In one of the key scenes, Boonmee talks about his dream in which he travels with a time machine to the future where the authority has the power to make people disappear, and the film transforms itself, however briefly, into a political commentary in its own elliptical, hypnotic, and deadpan way.
Apichatpong doesn't elaborate on this, but he believes that the political context of the moment will drive people to link what's happening with the film. ''It does comment [on politics]. If people want to interpret it that way, it's part of my intention,'' he said.
That is, if the film is eventually shown to a Thai audience _ the audience that the filmmaker believes possesses the cultural DNA required to fully understand his films, but which, ironically, sometimes complains that his films are impenetrable.
''Thai people should understand it because most of us believe in reincarnation, right?'' said Apichatpong. ''Thai people have a different level of understanding that we cannot translate [to the non-Thai audience]. They laugh at the point where foreign audience doesn't _ because the joke is a Thai thing.
''But again, I think for many people in the West will try to understand something [which they don't initially] and are more open because there's a deep root of cinema culture. They think more, even though they don't understand everything. For them there's no right or wrong.
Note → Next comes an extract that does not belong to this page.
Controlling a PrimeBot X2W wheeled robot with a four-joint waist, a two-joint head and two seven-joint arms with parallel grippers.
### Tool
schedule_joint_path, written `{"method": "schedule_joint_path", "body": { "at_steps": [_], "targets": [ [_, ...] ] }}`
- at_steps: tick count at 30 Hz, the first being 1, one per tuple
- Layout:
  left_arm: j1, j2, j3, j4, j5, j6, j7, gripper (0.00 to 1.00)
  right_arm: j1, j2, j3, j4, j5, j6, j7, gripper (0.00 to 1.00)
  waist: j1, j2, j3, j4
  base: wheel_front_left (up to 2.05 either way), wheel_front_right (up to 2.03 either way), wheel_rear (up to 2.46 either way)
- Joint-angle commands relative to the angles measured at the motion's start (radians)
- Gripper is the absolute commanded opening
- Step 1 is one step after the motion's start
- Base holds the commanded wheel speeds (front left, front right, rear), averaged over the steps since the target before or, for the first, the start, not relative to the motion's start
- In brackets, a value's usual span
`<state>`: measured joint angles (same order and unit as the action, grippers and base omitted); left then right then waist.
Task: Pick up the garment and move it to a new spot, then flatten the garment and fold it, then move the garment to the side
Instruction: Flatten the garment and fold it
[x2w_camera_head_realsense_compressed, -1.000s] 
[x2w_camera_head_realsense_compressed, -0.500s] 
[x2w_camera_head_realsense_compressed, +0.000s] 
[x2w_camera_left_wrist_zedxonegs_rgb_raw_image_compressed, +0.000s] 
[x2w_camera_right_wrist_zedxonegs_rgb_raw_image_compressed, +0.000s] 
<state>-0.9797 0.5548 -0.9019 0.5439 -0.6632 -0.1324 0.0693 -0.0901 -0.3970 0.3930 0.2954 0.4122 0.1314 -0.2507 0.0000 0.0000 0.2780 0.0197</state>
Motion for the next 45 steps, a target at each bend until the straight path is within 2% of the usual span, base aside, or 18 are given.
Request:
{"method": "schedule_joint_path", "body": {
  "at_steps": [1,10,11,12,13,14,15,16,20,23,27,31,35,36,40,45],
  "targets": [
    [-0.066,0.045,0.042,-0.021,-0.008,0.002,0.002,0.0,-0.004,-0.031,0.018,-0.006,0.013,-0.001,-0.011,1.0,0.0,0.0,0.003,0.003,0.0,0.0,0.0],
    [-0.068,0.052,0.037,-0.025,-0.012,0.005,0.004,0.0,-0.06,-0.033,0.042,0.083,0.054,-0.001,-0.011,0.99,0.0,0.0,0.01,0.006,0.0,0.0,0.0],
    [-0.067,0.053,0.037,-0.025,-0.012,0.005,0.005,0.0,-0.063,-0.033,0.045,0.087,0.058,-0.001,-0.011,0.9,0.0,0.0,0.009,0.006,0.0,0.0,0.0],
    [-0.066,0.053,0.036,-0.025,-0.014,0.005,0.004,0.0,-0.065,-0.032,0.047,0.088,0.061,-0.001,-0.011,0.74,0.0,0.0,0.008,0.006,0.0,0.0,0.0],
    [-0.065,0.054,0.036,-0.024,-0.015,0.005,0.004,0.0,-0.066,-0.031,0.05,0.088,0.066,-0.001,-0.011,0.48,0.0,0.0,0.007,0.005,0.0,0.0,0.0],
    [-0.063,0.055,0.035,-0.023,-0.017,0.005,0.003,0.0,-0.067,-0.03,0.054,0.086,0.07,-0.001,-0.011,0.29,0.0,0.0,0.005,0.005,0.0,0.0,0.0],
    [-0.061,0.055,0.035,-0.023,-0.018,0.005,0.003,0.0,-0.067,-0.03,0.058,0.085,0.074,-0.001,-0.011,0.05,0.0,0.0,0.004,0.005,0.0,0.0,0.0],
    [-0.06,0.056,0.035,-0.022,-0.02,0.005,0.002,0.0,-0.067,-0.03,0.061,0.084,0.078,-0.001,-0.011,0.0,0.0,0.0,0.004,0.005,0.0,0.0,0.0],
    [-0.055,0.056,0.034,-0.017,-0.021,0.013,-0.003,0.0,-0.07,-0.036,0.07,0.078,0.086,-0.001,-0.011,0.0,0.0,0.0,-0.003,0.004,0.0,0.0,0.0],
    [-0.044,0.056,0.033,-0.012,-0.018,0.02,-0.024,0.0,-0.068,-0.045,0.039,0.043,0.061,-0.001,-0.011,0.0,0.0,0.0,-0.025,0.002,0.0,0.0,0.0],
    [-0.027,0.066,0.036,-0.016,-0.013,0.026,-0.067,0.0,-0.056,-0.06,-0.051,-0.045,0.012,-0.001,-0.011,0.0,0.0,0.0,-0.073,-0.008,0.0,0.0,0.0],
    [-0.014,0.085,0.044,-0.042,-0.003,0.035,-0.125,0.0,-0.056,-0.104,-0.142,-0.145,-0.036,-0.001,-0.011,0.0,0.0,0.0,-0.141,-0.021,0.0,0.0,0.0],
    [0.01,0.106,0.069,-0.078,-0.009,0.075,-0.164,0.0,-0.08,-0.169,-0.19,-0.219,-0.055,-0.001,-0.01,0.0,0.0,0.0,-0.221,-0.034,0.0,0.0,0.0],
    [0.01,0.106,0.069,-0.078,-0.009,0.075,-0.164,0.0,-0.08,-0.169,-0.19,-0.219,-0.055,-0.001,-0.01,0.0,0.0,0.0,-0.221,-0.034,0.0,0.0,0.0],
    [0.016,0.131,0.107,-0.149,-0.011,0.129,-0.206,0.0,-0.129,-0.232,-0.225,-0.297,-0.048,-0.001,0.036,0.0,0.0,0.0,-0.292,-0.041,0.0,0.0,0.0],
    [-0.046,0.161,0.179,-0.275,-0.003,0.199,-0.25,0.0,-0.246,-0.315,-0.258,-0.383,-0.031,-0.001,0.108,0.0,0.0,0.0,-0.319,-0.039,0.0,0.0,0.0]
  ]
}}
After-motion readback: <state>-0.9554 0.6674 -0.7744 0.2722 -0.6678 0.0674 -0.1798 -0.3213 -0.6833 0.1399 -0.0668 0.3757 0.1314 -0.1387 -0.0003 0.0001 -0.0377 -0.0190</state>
Meanwhile in Thailand, we tend to have a fixed idea of what a movie is.''
When the recently-wrapped Cannes Film Festival began, nobody dared believe that a small Thai film would prevail over 18 other competitors, including some heavyweights in arthouse cinema. Now that it has, perhaps we should not hold on to our fixed idea of what cinema is, but to what cinema can be. If reincarnation is real, then Uncle Boonmee is suggesting that it starts now.